San Pedro, California, 1980-85.
I Minutemen erano una band di ragazzi normali.
Mike Watt e Dennes Boon, conosciutisi da ragazzini, avevano suonato per anni le canzoni dei Creedence Clearwater Revival, dei Van Halen, dei Blue Öyster Cult e di altri supereroi da stadio e folle oceaniche.
A quei tempi la scena indipendente non esisteva, Mike e D. erano consapevoli che nessuno li avrebbe mai "ingaggiati". Non c'era l'idea che ognuno potesse creare la propria musica: la migliore band in giro era quella che sapeva suonare "Smoke On The Water" più fedele all'originale.
Ebbene, qui si narra la storia di come sia scoccata la scintilla, di come alcuni kids americani si inventarono un nuovo mondo, un nuovo modo di pensare la musica rock.
Il trucco era semplice: se non c'è nessuno che vuole ingaggiarti, stampare i tuoi dischi, organizzarti una campagna promozionale, cercarti locali dove suonare, allora fallo TU!
Il DIY (Do It Yourself) diventò una filosofia di vita per migliaia di giovani sbarbati, da una costa all'altra degli States. Si iniziò a creare una fitta rete di collegamenti, locali in cui suonare, etichette indipendenti amiche a gestione familiare; nuove bands spuntavano come funghi e viaggiavano di città in città su furgoni scassati per suonare davanti a trenta persone.
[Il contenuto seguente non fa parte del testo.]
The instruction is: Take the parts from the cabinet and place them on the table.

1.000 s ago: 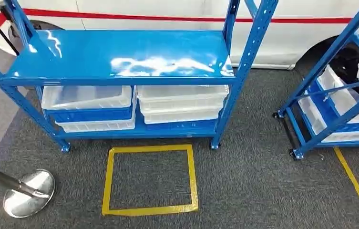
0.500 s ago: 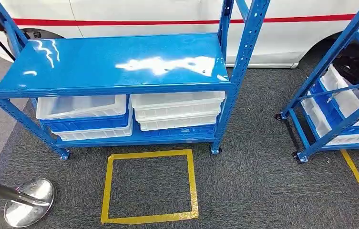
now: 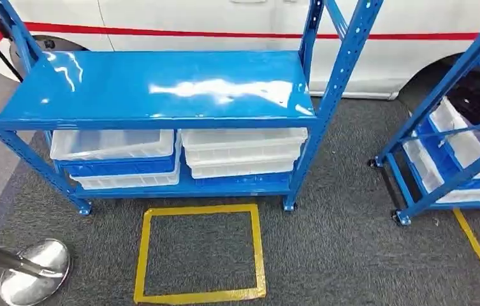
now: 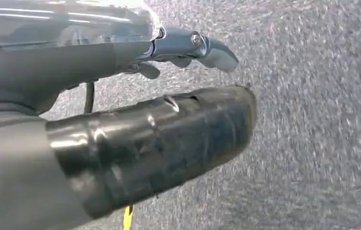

Ma la storia più bella, e più triste, rimane quella dei Minutemen. Tre giovani che con i minimi mezzi inventarono uno stile inimitabile, incarnando un nuovo ideale: non importa che tu sia una star, l'importante è che tu sia te stesso. I loro motti erano frasi come "our band could be your life": siamo come te ascoltatore, tu potresti essere noi; oppure "we jam econo": suoniamo quello che siamo capaci di fare, prendeteci per come siamo. Minutemen = uomini modesti, minuti.
Ed il bello è che il loro suono era qualcosa di personalissimo e sublime, proletario ed intellettuale al tempo stesso. Influenzati dal funk, da certa new-wave inglese (Pop Group, Wire), dal primitivismo di Beefheart e dai classici gruppi da stadio, hanno coniato il loro linguaggio, unico ed ineguagliato.
D. Boon si inventò praticamente dal nulla uno stile alla chitarra: spigoloso, minimale, acuto, nervoso. Mike Watt era uno dei bassisti più dotati del punk tutto; Gorge Hurley, cresciuto sulle spiagge surfando e suonando bonghi, aveva il ritmo nel sangue.
Approdati quasi immediatamente alla SST del concittadino Greg Ginn (il loro primo EP "Paranoid Time" fu la seconda uscita dell'etichetta dopo l'esordio dei Black Flag), rimasero un gruppo di nicchia nella nicchia, capiti da pochi. Musicisti per musicisti.
La loro musica era troppo originale, intelligente, diversa dalle solite sfuriate rabbiose dell'hardcore per essere apprezzata dai giovanissimi punk californiani, e così attraversarono nell'indifferenza il cielo dell'underground americano di inizio anni '80, portatori di un messaggio destinato a lasciare un segno nella storia del rock.
Il loro sogno si schiantò al suolo il Natale del 1985, quando D. perse la vita in un incidente stradale, addormentato nel retro del furgone. La fine di un'amicizia, di un progetto. La fine di uno dei più grandi gruppi che si ricordino, proprio quando girava voce che dovessero passare ad una major, acquistando una più vasta audience. Un salto che scelsero i loro amici/concorrenti Hüsker Dü e che loro non poterono fare.
Il doppio DVD, uscito per il ventennale della morte, consiste in un documentario che narra la loro storia attraverso le parole di Mike Watt e di molti altri nomi della scena di allora (Greg Ginn, Ian MacKaye, Grant Hart, ecc… ) ed è corredato da tre concerti in versione integrale.
Indispensabile per i nostalgici e per gli appassionati dei cataloghi SST e T&G, dedicato a chi crede che il rock abbia perso importanza dopo il '77.